In regard to sports at fairs, Grose mentions one called "Mumble a sparrow-a cruel sport practised at wakes and fairs in the following manner: a cock-sparrow, whose wings are clipped, is put into the crown of a hat; a man, having his arms tied behind him, attempts to bite off the sparrow's head, but is generally obliged to desist, by the many pecks and pinches he receives from the enraged bird."

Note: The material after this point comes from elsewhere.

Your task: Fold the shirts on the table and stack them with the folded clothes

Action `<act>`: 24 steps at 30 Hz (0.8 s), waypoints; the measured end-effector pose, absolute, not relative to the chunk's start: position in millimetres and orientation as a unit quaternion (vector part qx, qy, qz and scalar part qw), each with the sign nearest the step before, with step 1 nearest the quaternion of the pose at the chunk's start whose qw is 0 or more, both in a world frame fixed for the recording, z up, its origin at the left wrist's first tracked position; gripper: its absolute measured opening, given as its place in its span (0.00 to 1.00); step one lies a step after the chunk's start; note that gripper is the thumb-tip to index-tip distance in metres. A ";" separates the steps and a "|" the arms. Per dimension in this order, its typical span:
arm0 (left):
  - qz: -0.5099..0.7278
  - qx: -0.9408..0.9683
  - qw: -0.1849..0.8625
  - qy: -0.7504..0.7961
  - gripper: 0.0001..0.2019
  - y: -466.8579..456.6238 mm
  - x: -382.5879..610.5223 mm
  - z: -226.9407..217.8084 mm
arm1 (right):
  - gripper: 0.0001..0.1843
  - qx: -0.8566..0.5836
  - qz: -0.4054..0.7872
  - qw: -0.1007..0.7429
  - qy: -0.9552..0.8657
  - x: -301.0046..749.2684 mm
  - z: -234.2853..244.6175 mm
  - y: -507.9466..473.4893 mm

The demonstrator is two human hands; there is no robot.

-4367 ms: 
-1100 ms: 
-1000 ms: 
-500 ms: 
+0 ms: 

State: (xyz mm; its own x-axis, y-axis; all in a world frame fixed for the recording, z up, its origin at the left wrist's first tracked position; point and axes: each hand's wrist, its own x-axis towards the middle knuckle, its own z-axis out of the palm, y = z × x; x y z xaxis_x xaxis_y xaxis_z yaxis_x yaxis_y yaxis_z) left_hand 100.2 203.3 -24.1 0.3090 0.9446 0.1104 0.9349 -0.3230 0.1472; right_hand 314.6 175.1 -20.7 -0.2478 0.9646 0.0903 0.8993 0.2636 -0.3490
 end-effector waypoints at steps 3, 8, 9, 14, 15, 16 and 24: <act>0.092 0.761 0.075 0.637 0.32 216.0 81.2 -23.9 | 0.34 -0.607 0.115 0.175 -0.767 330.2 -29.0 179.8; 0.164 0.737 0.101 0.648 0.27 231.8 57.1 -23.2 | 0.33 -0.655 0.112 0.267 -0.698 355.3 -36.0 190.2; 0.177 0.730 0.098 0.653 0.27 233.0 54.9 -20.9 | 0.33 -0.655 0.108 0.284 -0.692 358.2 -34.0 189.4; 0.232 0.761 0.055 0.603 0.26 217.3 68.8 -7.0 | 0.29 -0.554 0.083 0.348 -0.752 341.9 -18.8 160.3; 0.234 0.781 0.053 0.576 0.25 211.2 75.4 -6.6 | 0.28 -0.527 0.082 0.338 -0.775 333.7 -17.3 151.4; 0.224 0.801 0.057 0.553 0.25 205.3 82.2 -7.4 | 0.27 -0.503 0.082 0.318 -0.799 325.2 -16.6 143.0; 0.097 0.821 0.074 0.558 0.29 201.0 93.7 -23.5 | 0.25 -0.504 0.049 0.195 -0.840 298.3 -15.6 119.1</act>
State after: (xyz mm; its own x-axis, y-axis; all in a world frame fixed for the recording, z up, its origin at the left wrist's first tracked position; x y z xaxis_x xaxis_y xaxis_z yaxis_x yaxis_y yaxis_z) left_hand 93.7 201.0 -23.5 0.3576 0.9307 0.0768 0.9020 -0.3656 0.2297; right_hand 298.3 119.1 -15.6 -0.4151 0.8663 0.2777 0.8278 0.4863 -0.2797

Or rather, perhaps, the court of pie-powder means the court of pedlers. See the subsequent evidences: "Gif ane stranger merchand travelland throw the realme, havand na land, nor residence, nor dwelling within the schirefdome, bot vaigand fra ane place to ane other, quha therefore is called pied puldreux or dustifute," &c. Regiam Majestatem, 4to. Edinb. 1774, p. 261. So, chap. cxl. p. 265, ibid.: "Anend ane fairand-man or dustifute." So again, in the table, p. 432, ibid. : "Dustiefute, ane pedder, or cremar, quha hes na certaine dwelling-place, quhere he may dicht the dust from his feet," &c. Barrington, on the Ancient Statutes, p. 423, observes that, "In the Burrow Laws of Scotland an alien merchant is called pied-puldreaux, and likewise ane farand-man, or a man who frequents fairs." The court of pie-powder is, therefore, to determine disputes between those who resort to fairs and these kind of pedlers who generally attend them. Pied-pulderaux, in old French, signifies a pedler, who gets his livelihood by vending his goods where he can, without any certain or fixed residence.

2 "Ad sua quisque redit; festivis Daphnen Amyntas
Exonerat zeniis, dandoque astringit amores.'

See Rusticæ Nundina, Woodward's Poems, 1730, p. 232.